Professors Alison Koneke Cornell University and Sloane here The University of Virginia examined thousands of short snippets they obtained from TalkBank, a research repository hosted at Carnegie Mellon University. They determined that about 40% of hallucinations are harmful or related because the speaker can be misinterpreted or misrepresented.
In one example they uncovered, a speaker said, “He, the boy was going, I'm not sure, take the umbrella.”
But the transcription software added: “He took a big piece of a cross, a small, small piece … I'm sure he didn't have a terrorist knife so he killed a lot of people.”
In another recording a speaker described “two other girls and a woman”. Whisper made additional comments about race, adding “two other girls and a woman, um, who was black.”
In the third transcription, Whisper invented a non-existent drug called “hyperactivated antibiotic”.
Researchers aren't sure why Whisper and similar tools hallucinate, but software developers say the hallucinations occur between pauses, background noise or music playing.
“In decision-making contexts, where errors in accuracy can cause pronounced errors in results,” OpenAI said in its online release.
Doctor appointment transcript
That caution hasn't stopped hospitals or medical centers from using speech-to-text models, including Whisper, to transcribe what's said during doctor visits so that medical providers spend less time taking notes or writing reports.
More than 30,000 physicians and 40 health systems, including the Mankato Clinic in Minnesota and Children's Hospital in Los Angeles, have begun using a Whisper-based tool. nablaIt has offices in France and the United States
The tool was finely tuned to medical language to transcribe and summarize patient interactions, said Martin Raison, Nabla's chief technology officer.
Company officials said they are aware that Whisper can hallucinate and are addressing the issue.
It's impossible to compare Nabbler's AI-generated transcripts with the original recordings because Nabbler's tool deletes the original audio “for data security reasons,” Raison said.
Nabla said the tool has been used to transcribe an estimated 7 million medical visits.
Deletion of the original audio can be worrisome if transcripts aren't double-checked or if clinicians can't access recordings to verify they're accurate, said Saunders, a former OpenAI engineer.
He said, “You cannot catch a mistake if you take away the ground truth.
Nabla said neither model is perfect, and they currently require medical providers to quickly edit and approve transcribed notes, but that could change.
Privacy concerns
Because patient meetings with their doctors are confidential, it's hard to know how AI-generated transcripts are affecting them.
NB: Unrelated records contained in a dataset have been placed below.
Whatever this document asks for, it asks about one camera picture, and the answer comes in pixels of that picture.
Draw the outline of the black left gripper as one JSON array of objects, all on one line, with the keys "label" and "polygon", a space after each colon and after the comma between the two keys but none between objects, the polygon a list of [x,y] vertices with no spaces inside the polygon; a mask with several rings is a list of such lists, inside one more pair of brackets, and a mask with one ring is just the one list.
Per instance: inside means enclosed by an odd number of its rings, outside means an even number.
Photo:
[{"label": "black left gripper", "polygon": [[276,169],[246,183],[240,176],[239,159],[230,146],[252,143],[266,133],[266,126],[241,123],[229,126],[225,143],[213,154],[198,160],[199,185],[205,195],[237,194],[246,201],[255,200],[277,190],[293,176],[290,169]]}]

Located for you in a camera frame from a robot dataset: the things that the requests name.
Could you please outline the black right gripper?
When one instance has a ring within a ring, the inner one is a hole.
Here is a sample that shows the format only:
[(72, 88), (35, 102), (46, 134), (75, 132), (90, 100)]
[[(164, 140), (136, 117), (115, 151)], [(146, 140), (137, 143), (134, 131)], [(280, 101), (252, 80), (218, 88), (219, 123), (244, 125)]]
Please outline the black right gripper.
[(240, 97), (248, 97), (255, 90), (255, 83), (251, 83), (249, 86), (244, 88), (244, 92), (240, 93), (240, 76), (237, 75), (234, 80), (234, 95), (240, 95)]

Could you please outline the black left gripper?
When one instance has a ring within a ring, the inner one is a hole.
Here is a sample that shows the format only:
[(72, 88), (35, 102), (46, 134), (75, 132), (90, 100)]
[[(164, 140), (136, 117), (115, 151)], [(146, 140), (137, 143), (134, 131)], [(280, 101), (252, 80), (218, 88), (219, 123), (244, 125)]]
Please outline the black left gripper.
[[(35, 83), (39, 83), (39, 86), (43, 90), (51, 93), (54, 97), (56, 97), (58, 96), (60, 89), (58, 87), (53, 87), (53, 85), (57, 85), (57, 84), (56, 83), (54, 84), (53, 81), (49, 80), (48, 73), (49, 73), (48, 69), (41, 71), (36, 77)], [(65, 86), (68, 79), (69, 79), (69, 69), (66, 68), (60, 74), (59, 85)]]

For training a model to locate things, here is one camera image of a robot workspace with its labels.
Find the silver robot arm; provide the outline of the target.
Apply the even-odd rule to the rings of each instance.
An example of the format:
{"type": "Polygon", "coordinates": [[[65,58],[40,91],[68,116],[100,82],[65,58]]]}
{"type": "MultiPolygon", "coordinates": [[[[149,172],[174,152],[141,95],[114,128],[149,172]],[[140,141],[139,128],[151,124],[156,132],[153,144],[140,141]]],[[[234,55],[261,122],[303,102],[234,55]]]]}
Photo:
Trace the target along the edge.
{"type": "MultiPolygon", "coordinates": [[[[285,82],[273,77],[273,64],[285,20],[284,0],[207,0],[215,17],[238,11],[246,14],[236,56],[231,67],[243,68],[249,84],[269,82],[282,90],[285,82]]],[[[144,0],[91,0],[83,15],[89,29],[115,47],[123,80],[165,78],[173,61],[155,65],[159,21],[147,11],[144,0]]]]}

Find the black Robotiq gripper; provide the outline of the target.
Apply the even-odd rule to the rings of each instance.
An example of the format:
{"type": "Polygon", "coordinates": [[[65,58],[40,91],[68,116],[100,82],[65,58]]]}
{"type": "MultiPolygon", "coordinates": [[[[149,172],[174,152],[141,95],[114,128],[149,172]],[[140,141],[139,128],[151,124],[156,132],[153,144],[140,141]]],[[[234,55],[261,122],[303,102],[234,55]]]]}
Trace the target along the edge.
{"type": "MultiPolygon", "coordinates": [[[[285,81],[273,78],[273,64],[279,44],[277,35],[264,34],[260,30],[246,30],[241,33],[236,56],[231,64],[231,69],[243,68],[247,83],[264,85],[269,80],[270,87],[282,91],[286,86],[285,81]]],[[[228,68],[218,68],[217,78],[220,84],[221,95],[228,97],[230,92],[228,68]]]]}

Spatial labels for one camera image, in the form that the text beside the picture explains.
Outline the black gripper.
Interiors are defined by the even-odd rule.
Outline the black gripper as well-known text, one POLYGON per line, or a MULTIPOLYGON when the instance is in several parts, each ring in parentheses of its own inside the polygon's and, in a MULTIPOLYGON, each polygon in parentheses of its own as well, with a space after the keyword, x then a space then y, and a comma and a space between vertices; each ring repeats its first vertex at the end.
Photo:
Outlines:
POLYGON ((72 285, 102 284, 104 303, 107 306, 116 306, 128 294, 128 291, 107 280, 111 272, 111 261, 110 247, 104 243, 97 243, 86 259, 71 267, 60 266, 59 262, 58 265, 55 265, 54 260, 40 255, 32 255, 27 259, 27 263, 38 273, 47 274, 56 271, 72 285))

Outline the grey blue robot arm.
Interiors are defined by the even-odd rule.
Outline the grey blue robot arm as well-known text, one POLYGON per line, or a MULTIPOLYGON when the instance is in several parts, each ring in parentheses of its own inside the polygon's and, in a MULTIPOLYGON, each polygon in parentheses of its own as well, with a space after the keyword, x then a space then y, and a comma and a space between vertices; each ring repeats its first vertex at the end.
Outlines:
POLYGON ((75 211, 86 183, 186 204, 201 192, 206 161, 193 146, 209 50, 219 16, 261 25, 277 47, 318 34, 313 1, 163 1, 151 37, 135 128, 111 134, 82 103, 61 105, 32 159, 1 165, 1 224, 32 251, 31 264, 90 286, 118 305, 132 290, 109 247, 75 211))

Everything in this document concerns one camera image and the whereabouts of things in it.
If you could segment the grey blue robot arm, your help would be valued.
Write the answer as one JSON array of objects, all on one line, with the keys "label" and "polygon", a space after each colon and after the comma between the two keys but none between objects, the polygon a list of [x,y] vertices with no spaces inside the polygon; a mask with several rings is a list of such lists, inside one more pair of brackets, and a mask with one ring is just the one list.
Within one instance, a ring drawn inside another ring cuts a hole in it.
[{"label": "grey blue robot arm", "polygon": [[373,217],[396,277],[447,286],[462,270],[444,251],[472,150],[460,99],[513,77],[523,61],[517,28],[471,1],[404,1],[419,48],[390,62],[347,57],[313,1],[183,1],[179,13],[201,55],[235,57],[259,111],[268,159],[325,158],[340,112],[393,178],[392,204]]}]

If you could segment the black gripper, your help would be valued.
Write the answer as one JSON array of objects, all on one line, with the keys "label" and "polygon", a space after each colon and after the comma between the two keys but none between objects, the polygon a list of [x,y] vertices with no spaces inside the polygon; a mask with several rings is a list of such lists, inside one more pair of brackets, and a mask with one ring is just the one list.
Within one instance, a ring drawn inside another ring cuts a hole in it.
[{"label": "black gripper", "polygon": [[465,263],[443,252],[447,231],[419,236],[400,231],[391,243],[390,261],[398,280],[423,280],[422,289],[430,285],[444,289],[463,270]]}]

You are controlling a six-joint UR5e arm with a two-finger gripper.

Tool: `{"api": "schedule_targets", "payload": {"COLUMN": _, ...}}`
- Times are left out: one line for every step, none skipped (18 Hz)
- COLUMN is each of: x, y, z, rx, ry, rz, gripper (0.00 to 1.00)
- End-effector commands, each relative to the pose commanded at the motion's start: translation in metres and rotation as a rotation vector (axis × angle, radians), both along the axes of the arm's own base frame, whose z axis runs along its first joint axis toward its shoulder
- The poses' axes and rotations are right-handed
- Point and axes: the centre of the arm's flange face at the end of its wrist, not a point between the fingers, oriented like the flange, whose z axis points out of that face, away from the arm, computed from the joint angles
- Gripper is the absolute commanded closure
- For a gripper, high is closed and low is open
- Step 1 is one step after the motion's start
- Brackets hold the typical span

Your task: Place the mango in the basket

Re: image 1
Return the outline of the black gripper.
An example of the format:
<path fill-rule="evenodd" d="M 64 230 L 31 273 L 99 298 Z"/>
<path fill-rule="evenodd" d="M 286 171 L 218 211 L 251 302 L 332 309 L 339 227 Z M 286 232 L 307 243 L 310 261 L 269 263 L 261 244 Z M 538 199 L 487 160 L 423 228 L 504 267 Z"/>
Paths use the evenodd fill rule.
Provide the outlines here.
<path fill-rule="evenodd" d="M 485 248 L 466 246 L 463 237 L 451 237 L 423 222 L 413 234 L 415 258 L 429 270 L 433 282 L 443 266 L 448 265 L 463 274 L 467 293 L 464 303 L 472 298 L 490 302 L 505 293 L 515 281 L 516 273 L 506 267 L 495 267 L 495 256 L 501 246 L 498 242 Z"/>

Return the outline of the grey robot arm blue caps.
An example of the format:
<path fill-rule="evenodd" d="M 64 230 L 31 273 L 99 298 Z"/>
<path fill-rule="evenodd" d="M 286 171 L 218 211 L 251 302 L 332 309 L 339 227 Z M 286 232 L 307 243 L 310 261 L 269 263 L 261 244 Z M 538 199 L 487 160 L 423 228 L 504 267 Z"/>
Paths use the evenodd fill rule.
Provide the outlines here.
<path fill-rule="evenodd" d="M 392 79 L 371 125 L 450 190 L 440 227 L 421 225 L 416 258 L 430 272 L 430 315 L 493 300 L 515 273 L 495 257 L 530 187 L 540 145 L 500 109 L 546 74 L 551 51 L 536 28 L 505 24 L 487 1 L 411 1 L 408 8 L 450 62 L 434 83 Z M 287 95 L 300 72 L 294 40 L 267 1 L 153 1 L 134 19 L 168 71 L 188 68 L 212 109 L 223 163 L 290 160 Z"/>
A California state legislator, Rebecca Bauer-Kahansaid she took one of her children to the doctor earlier this year and refused to sign a form the health network asked for permission to share audio of the consultation with its vendors, which included Microsoft Azure, the cloud computing system run by OpenAI's largest investor. Bauer-Kahn didn't want such intimate medical conversations to be shared with tech companies, she said.
“The release was very specific that for-profit companies would have the right to have it,” said Bauer-Kahn, a Democrat who represents part of suburban San Francisco in the state Assembly. “I was like 'absolutely not'.”
John Muir Health spokesman Ben Drew said the health system complies with state and federal privacy laws.
___
Shellman reports from New York.
___
AP is solely responsible for all content. Find AP's value To work with philanthropists, a list of supporters and funded coverage areas AP.org.
___
There is the Associated Press and OpenAI Licensing and Technology Agreements Allows OpenAI access to portions of AP's text archive.